While appellants seem to prefer twigs of about three-eighths of an inch in diameter, it is stated that it is safe to use twigs having a diameter up to one and one-half inches without removing the bark, it being explained that “the permissible variations in the application to this general rule can be determined in particular circumstances by analyses of the bark of which it is proposed to make use.” Two of the claims limit the diameter of the unbarked wood to not over one and one-half inches and one of the claims calls for a maximum diameter of three-eighths of an inch, while the others mention no definite diameter measurement of the twigs.

Appellants state in their application that twigs having a maximum thickness of about three-eighths of one inch are separated from other wood and treated alone and that the claimed process comprises “any one of those now ordinarily used, namely, the sulphite, soda or sulphate’ process, depending on the character of the pulp desired, or any other one found- suitable,” and that “The conditions under which the raw material is acted on by the treating liquor may be substantially the same as those now used in commercial practice with the liquor in [820]*820question, although variations in these conditions may be found possible.” After cooking is completed,' the pulp is blown from the digester- and is then “washed, refined, bleached and otherwise subsequently treated in the same manner as ordinary soda pulp.”
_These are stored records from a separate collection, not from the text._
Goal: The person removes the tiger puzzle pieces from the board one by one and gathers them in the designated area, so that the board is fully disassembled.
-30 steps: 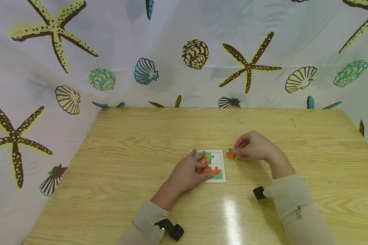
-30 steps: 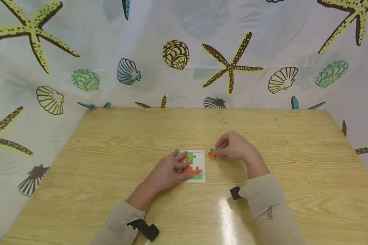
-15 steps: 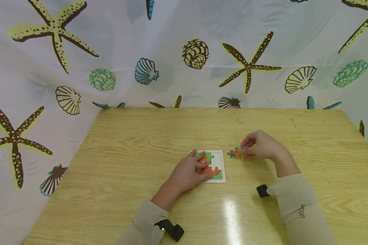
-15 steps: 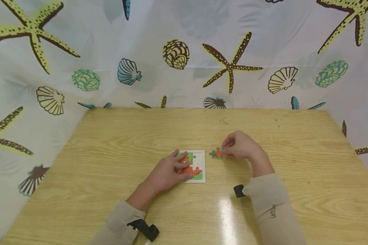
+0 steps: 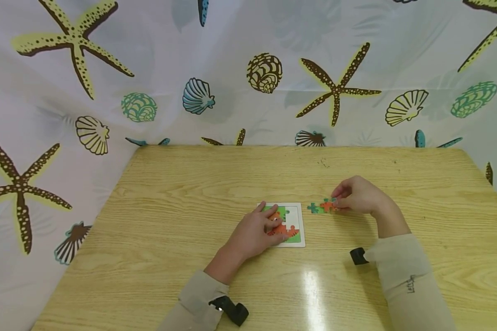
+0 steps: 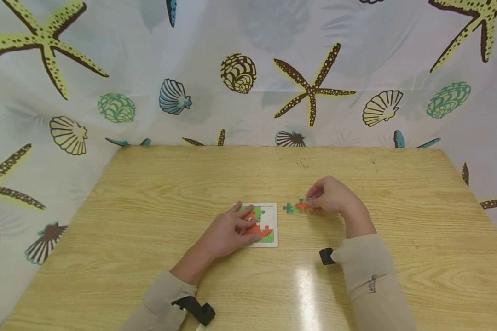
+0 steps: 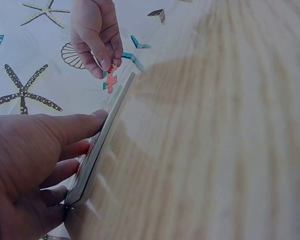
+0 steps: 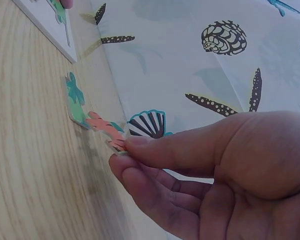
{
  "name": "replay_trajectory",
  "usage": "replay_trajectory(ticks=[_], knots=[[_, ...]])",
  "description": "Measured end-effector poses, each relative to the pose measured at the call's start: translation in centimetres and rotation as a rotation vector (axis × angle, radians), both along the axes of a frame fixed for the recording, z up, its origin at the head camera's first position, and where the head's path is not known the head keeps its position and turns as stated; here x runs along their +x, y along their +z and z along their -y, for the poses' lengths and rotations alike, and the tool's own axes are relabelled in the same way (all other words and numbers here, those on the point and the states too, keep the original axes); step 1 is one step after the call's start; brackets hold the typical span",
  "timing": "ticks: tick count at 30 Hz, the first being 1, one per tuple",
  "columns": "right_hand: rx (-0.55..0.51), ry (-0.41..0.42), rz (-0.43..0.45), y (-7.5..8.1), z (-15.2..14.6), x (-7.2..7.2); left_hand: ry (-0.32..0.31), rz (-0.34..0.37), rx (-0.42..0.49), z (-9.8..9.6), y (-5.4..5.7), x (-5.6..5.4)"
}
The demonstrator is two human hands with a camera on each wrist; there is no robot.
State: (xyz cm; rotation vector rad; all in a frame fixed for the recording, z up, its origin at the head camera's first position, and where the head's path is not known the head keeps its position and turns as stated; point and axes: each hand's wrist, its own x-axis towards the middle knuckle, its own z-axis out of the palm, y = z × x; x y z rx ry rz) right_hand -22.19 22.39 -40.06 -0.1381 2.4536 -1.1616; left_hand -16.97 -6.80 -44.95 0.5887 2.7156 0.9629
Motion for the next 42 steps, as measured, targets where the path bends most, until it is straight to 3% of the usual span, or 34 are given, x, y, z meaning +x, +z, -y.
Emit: replay_trajectory(ticks=[19,35,42], knots=[[0.051,-0.043,0.031,-0.03,-0.72,-0.10,-0.011,-0.020,-0.007,-0.03,-0.04,-0.05],[0.200,-0.132,-0.008,0.09,-0.09,0.14,-0.011,-0.015,-0.015,-0.05,0.16,-0.05],[0.261,-0.127,-0.029,-0.07,-0.02,0.04,-0.007,-0.014,-0.020,-0.01,0.08,0.03]])
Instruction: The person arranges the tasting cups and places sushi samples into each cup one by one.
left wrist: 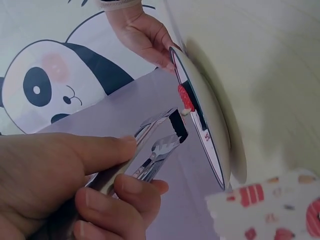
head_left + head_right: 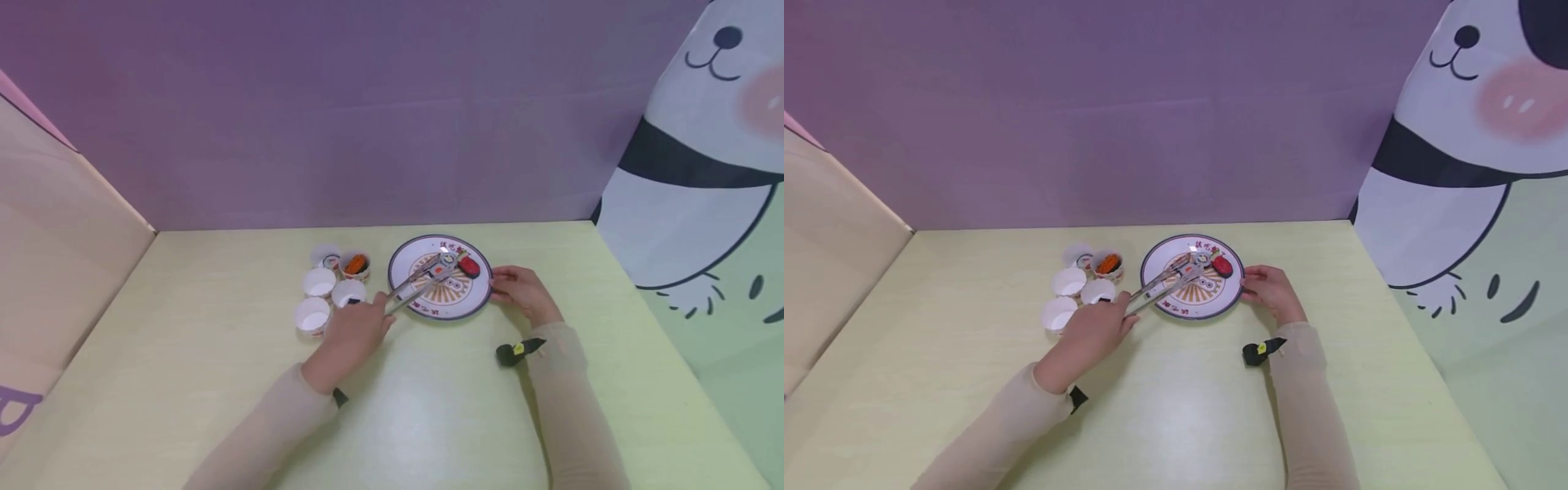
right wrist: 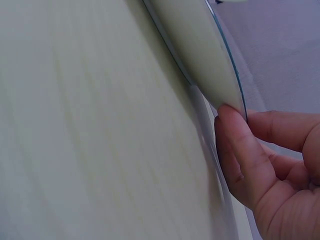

Claim 14 is regarded as illustrative of the appealed subject matter and follows:

14. The method of producing pulp suitable for the manufacture of white paper, which comprises reducing to pulp a material including a substantial proportion of unbarked wood of coniferous or deciduous trees, which wood has a diameter before splitting or crushing of not over one and one-half inches and a bark free from scale, solely by cooking said material including said unbarked wood in a chemical pulping liquor under superatmospheric pressure.

Claim 15 substitutes “caustic soda liquor” for the “chemical pulping liquor” of claim 14. Claim 16 omits the size limitation and calls for “unbarked wood * * * the bark of which wood contains substantially no cork.” Claim 11 is specific to “unbarked fruit tree prunings,” and claim 18 to “unbarked twigs * * *, which twigs have a maximum diameter of about three-eighths of an inch.”

The examiner based his rejection of the claims upon the following patents :

Vautier, 33,551, October 22, 1861,
Allen, 323,771, August 4, 1885,
Johnson (British), 437, of 1S61,
Balmanno (British), 7,794, of 1838,
Duda (British), 17,803, of 1911;

and called attention to two publications, to wit :

Pruning-Book by Bailey, published 1898 by MacMillan Co., New York, N. Y., pages 35 to 37;
The Manufacture of Pulp and Paper, Vol. 3, 3rd Ed., 1937, published by McGraw-Hill Book Go., New York, N. Y., pages 37 and 38 of Section 1.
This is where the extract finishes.